# Bath Fizzy Questions



## allinalather (Dec 8, 2015)

I have made two lots of bombs using this recipe. I wanted something simple..
http://www.thesoapkitchen.co.uk/acatalog/Recipe-Bath-Bomb.html

The first lot were probably too wet, they came out of the moulds round but they were misshapen after an hour or so, flattening out on the bottom. I only made them yesterday, so haven't tried them out for fizzing.

The second lot, I made sure to use far less water. One large ball came apart at the seam, it might not have been packed densly enough. I crumbled it up, spritzed and remoulded, it seems to be holding its own, but again, they have flattened out. I don't think I could have used less water.

Any suggestions? The recipe seems to use a lot more soda bicarb to citric acid than other recipes I have seen.

I do have witchhazel but not tried it yet. The recipe stresses that they should be removed from the moulds as soon as possible, but I was thinking of removing from the moulds, washing them, lining with cling film and putting the bombs back in to dry for a longer time.

I didn't use anywhere near the amount of fragrance the recipe suggested, that would have taken the full bottle.

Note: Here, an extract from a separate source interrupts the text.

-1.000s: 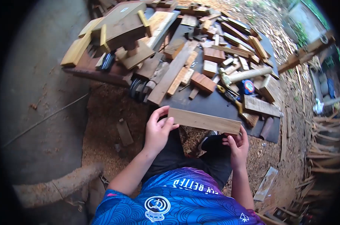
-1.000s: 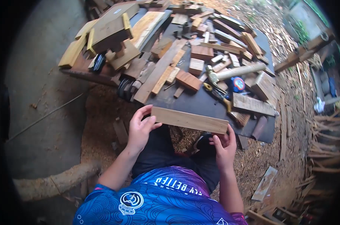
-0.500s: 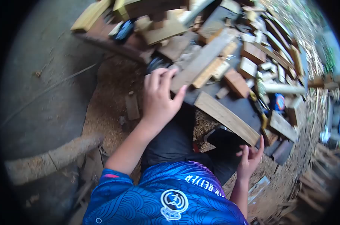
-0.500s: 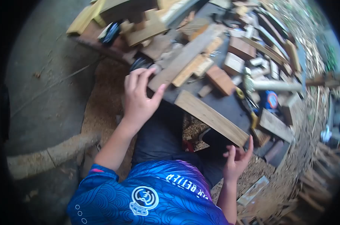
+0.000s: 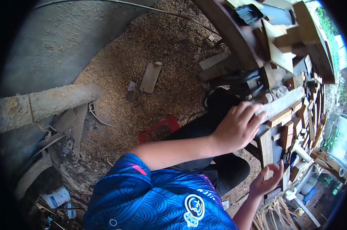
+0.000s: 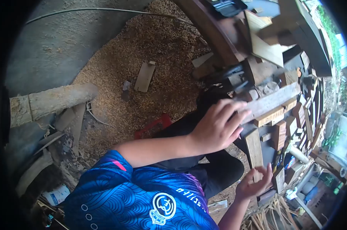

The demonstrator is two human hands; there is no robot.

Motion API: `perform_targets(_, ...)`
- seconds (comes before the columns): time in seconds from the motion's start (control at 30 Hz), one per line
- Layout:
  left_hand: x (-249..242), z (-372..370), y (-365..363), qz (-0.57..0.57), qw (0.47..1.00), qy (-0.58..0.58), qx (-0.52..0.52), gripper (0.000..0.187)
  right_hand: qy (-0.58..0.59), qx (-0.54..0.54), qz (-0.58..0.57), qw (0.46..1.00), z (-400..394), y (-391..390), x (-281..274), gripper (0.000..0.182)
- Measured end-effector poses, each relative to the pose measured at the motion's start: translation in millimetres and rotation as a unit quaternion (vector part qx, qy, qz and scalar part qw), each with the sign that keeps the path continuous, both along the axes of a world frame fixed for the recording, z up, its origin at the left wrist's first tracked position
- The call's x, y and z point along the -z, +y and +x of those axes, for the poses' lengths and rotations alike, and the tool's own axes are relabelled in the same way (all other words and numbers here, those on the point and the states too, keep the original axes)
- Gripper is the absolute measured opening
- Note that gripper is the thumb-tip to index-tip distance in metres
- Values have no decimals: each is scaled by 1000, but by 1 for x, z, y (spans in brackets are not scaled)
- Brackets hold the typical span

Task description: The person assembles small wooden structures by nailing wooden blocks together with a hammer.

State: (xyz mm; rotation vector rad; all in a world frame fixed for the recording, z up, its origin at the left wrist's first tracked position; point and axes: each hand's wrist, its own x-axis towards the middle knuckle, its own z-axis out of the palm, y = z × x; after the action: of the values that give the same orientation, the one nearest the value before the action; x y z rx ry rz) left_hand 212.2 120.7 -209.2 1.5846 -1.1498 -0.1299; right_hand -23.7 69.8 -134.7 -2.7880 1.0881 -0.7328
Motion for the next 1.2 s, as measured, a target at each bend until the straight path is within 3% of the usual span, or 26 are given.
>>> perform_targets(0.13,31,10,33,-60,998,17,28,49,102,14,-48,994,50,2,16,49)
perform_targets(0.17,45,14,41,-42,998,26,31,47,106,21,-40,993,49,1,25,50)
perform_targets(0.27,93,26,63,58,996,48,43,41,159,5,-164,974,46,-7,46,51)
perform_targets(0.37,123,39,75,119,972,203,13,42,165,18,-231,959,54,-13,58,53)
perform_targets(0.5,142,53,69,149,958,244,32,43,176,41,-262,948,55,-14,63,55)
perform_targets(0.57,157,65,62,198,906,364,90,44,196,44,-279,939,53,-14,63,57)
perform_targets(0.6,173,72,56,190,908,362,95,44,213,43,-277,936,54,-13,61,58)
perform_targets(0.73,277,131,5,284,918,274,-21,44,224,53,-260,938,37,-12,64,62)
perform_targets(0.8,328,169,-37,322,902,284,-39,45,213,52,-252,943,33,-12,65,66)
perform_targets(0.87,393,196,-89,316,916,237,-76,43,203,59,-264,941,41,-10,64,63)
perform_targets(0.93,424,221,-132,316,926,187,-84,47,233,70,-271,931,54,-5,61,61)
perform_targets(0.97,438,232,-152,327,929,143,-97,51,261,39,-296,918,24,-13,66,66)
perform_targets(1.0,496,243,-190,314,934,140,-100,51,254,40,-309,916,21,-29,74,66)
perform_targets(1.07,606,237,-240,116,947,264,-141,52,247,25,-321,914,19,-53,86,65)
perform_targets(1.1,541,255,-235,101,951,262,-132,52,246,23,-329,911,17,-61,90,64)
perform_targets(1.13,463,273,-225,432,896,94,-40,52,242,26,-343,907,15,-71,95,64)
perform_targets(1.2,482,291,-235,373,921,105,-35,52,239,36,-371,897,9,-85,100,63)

By the way, I am in the UK, I get the citric acid from amazon. Some time ago I tried to buy some in my local supermarket for a bread recipe. The pharmacist took me to one side and told me that they didn't stock it because heroin users used it :crazy:


----------



## shunt2011 (Dec 8, 2015)

Usually it's a mix of 2:1.  Also using water is likely the problem.  I usually add an oil or butter and use witch hazel.  It certainly takes a lot of trial and error.


----------



## allinalather (Dec 8, 2015)

Thanks Shunt.  I picked the recipe because it seemed to be the most simple.  I don't have epsom salts or cornflour at the moment.  I will try witch hazel on tomorrows batch.  If that doesn't work, maybe I will look for another recipe.


----------



## Rowan (Dec 8, 2015)

I'm finding bath bombs harder to make than I first thought. Mine release well from the mould, but plain bath bomb were too drying for my skin. So far I've realised that I like a little oil, but not too much. I tried Holly Ports book and while her bath bombs came out beautifully they were too oily for me. I'm still in the process of trying different recipes, until I find one I really like.

If you're having difficulty locating supplies, Mystic moments has a lot of products with free delivery. Freshskin has reasonably priced EO's etc, with free delivery too. The larger soapmaking suppliers are sometimes cheaper but the delivery costs are much higher,


----------



## allinalather (Dec 8, 2015)

Hi Rowan and thanks.  The fragrances I have used, Rose Garden and Lily of the Valley both came from Mystic Moments.  I used their Fushia colour in the first batch and yellow food colouring in the second batch.  Just a few rose petals in the bottom of one half of the mould for the first batch and cornflower petals in the second batch.  Just to give a bit of interest.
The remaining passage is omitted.